Nat Gateway
Motivation
Sometimes, you need some simple way of “proxying” traffic between regions or subnets. One of the simplest and most performant ways to do that is using NAT.
The thing is, with a “classic” proxy, you create at least two connections, and it often operates at the application layer of the OSI model. But actually, in many cases, simple IP packet forwarding is enough.

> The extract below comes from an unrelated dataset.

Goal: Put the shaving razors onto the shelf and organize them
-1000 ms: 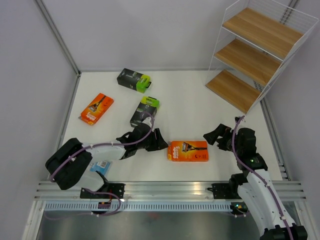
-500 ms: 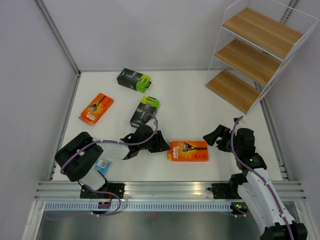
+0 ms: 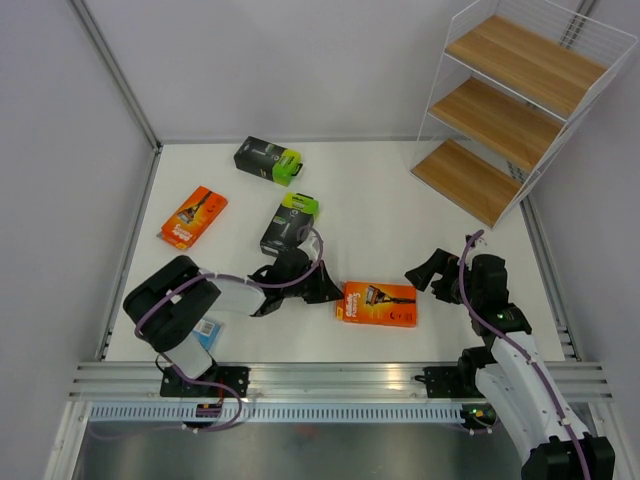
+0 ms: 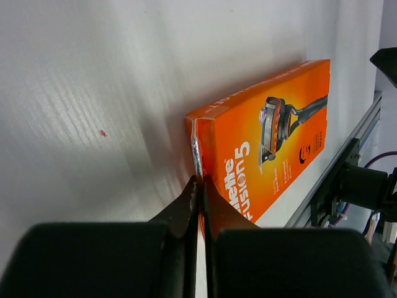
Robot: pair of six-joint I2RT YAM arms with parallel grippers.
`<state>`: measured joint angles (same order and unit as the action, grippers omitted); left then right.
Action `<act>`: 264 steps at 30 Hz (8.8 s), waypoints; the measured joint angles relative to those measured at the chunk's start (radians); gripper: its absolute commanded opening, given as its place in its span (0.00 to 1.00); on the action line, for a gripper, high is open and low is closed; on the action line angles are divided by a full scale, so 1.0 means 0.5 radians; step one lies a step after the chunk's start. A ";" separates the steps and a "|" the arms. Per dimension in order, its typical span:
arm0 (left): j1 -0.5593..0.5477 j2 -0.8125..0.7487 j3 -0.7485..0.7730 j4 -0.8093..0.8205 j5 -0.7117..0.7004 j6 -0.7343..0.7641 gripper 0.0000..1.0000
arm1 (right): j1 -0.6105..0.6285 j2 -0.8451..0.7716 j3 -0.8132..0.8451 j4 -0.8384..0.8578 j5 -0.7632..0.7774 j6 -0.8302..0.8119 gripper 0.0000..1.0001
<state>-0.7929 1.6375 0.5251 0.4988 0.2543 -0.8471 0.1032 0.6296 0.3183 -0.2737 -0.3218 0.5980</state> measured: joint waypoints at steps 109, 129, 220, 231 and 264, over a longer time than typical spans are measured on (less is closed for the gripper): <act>-0.134 2.598 3.795 -0.110 -1.518 -1.257 0.03 | 0.078 0.052 1.267 -0.753 0.974 -0.117 0.98; -0.099 2.439 3.457 -0.004 -1.334 -1.355 0.77 | 0.078 0.146 1.207 -0.651 0.957 -0.108 0.98; 2.718 0.224 0.500 -0.494 0.068 0.008 0.02 | 0.078 0.910 0.880 -0.098 0.324 -0.036 0.98; 2.661 -0.403 0.436 -0.534 0.305 0.048 0.02 | 0.078 0.927 0.899 -0.017 0.286 0.073 0.98; 0.404 -0.096 1.494 -0.780 -0.350 -0.198 0.02 | 0.077 -0.220 1.244 -1.043 1.271 0.390 0.98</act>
<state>-0.5911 1.5894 1.2720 0.1085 0.0792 -0.9459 0.1417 0.5194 0.9405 -0.7952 0.3138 0.7929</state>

An example could be cross-region VPN access, where the goal is to have a server in region A and redirect TCP/UDP traffic coming to, let’s say, port 4443, to a VPN server in region B. In that case, you basically just need to rewrite the UDP packet destination IP address, which is an L3 operation, while selecting the packets by looking at the destination port, which is L4. This method does not require heavy encryption or application-level processing, and it runs entirely in kernel space.

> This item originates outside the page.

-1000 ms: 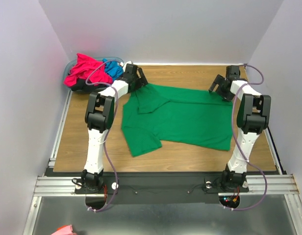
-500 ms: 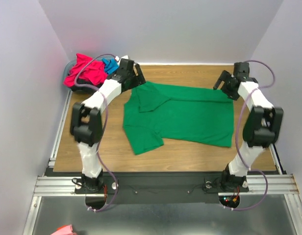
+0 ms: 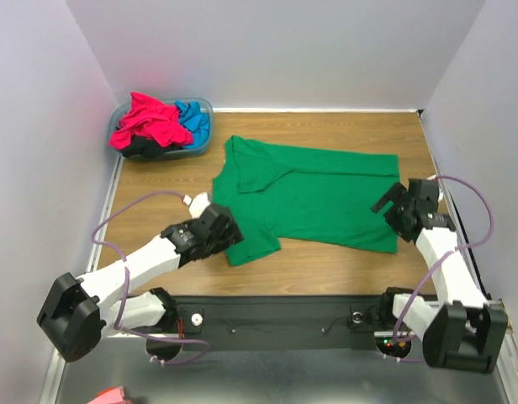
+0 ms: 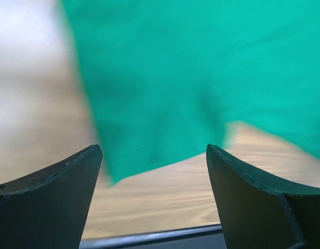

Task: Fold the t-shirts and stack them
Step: Fold the tshirt

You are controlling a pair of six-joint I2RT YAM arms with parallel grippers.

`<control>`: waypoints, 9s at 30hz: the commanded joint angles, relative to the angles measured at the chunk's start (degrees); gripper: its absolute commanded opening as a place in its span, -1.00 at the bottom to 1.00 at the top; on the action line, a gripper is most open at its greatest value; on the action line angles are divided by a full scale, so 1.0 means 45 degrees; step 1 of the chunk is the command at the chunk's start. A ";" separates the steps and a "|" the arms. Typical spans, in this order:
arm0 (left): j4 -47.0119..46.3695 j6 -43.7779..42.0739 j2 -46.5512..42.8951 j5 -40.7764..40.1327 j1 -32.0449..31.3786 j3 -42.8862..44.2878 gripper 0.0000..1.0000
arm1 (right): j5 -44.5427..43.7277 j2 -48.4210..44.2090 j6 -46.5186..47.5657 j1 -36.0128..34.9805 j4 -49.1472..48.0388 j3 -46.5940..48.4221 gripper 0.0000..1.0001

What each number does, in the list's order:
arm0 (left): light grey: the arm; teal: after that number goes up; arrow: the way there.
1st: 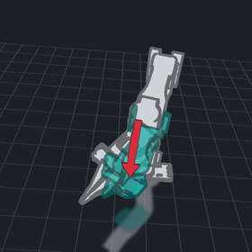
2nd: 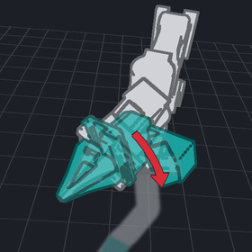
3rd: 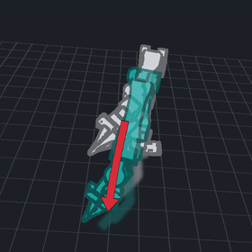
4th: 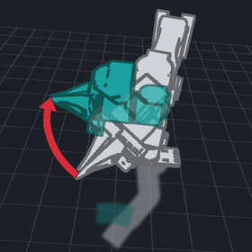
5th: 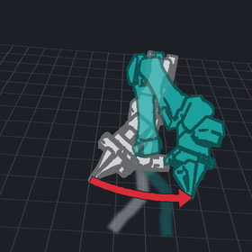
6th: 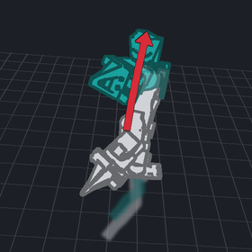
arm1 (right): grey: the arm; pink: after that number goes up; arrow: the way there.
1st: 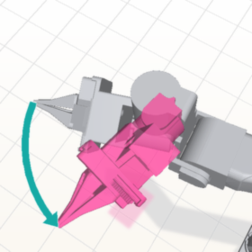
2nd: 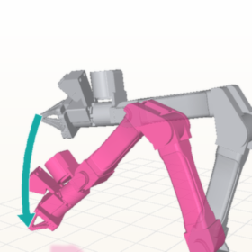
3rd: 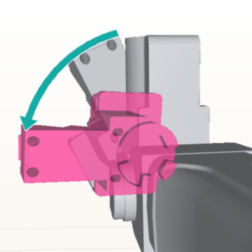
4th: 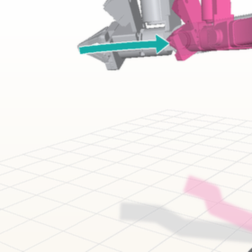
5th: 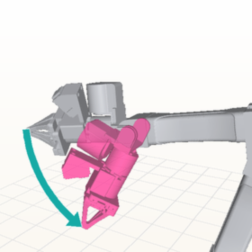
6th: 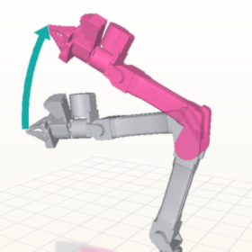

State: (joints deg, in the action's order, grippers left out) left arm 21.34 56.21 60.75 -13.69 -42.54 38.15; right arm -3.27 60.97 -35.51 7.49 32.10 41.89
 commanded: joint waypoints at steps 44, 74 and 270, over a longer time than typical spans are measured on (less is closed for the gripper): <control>-0.2321 0.0850 -0.0258 0.0348 -0.0897 -0.1818 -1.00 | -0.1520 -0.3490 -0.4531 0.0075 0.0781 -0.4152 0.97; -0.2301 -0.0049 0.0873 0.0035 -0.0273 0.0095 -1.00 | -0.0172 -0.2533 -0.3497 0.0075 -0.2113 -0.4466 -0.99; -0.3297 -0.1259 -0.2818 0.3804 0.0704 -0.3654 0.97 | -0.2947 1.6883 0.3494 -0.7152 -0.0121 1.6960 0.99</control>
State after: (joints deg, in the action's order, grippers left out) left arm 8.40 50.30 47.03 2.96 -38.61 20.16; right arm -19.62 136.94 -25.30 -24.73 32.14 115.09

In Linux, there is a kernel framework called netfilter, which is responsible for packet filtering, NAT, and traffic redirection.

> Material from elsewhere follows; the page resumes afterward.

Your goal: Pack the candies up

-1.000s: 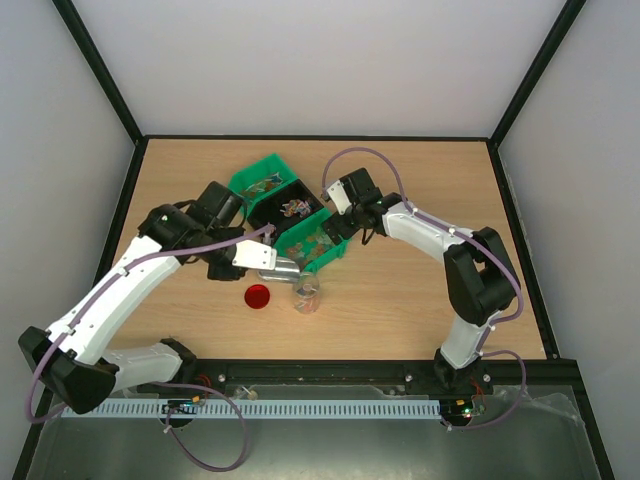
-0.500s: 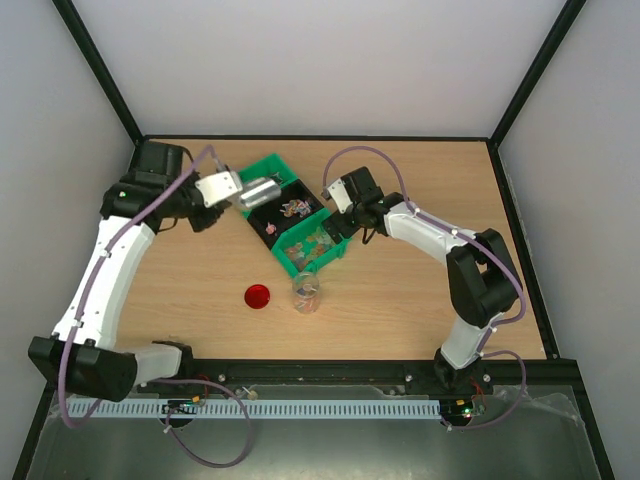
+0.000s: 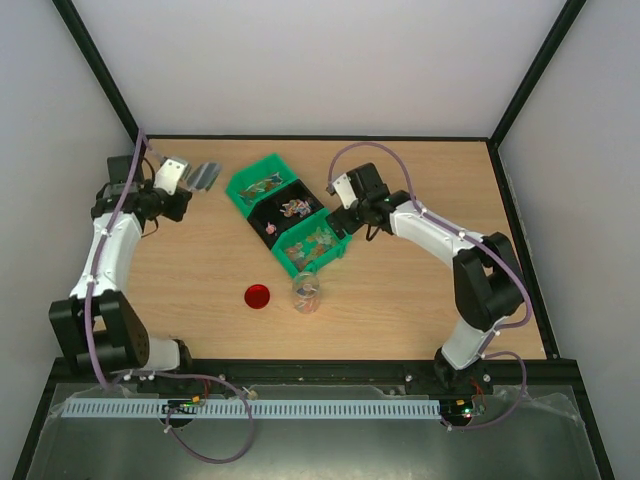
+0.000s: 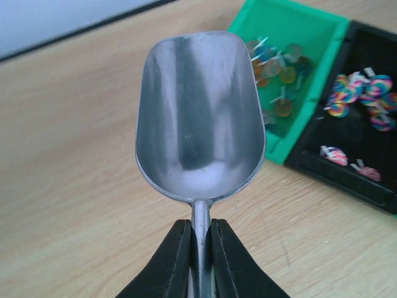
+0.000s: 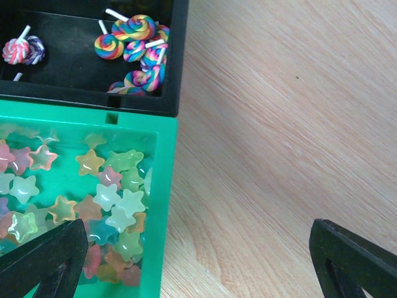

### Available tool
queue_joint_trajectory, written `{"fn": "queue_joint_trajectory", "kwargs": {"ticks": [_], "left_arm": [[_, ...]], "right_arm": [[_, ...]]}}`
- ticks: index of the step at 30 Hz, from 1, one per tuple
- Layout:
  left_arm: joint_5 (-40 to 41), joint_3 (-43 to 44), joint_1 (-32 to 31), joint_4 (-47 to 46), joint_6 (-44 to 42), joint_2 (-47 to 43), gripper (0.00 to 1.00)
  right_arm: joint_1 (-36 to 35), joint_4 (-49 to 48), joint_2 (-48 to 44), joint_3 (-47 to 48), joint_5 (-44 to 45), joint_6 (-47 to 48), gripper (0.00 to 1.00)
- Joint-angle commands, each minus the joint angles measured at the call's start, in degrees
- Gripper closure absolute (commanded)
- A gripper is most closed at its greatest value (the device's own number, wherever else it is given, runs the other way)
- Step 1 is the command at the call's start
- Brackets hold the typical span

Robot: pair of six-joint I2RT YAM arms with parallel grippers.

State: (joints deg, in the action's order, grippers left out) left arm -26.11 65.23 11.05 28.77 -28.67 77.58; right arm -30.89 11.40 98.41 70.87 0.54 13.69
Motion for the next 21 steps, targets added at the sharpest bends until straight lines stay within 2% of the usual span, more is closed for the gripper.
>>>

Historically, there was the iptables user-space utility for defining packet filtering and NAT rules. But since Linux kernel 3.13, a more modern tool exists: nftables. Conceptually, nftables uses a small virtual machine inside the kernel, which executes bytecode-like rules to inspect packets, match conditions, and apply actions such as filtering, NAT, or marking packets.
So let’s configure simple nftables rules that combine firewalling and IPv4 traffic redirection.
Set up
Check that forwarding enabled:
sysctl net.ipv4.ip_forward
If 0 —> enable it:
sudo sysctl -w net.ipv4.ip_forward=1
echo 'net.ipv4.ip_forward=1' | sudo tee /etc/sysctl.d/99-forwarding.conf
sudo sysctl --system
Create sudo vi /etc/nftables.conf:
#!/usr/sbin/nft -f
flush ruleset
table inet filter {
chain input {
type filter hook input priority 0; policy drop;
ct state established,related accept
iifname "lo" accept
tcp dport 443 accept
tcp dport 80 accept
tcp dport 22 accept
}
chain forward {
type filter hook forward priority 0; policy accept;
}
chain output {
type filter hook output priority 0; policy accept;
}
}
table ip nat {
chain prerouting {
type nat hook prerouting priority dstnat; policy accept;
tcp dport { 4443 } dnat to 2.2.2.2
udp dport { 4443 } dnat to 2.2.2.2
}
chain postrouting {
type nat hook postrouting priority srcnat; policy accept;
ip daddr 2.2.2.2 tcp dport { 4443 } masquerade
ip daddr 2.2.2.2 udp dport { 4443 } masquerade
iifname "tun0" masquerade
}
}
Explanation
Remove all existing nftables rules before applying this config. Be careful with this on a remote server: if the new rules are wrong, you can accidentally lock yourself out.
flush ruleset
The “inet” family applies to both IPv4 and IPv6. Here we define what traffic is allowed to reach this machine itself (on ports 443, 80, 22), what traffic can be forwarded through it (any), and what traffic it can send out (all).
table inet filter {
chain input {
...
}
chain forward {
...
}
chain output {
...
}
}
Next, is ipv4 nat for traffic redirection:
table ip nat {
chain prerouting {
...
}
chain postrouting {
...
}
}
In prerouting, we catch incoming TCP and UDP traffic on port 4443 before the kernel decides where to send it, and rewrite its destination to the backend server 2.2.2.2. Since we don’t specify another port, the original port is preserved: this_machine:4443 becomes 2.2.2.2:4443.
In postrouting, we apply masquerade for traffic going to that backend. This makes the backend see our machine as the source, so replies come back through the same path and nftables/conntrack can translate them back to the original client. The extra tun0 masquerade rule is useful when the same machine also works as a VPN gateway, though in a stricter setup I’d usually limit it by subnet and outgoing interface.
Running
Apply new config and restart a service:
sudo nft -f /etc/nftables.conf
sudo systemctl restart nftables
sudo systemctl status nftables
If all good - enable the service:
sudo systemctl enable nftables
You may also use iftop for network monitoring.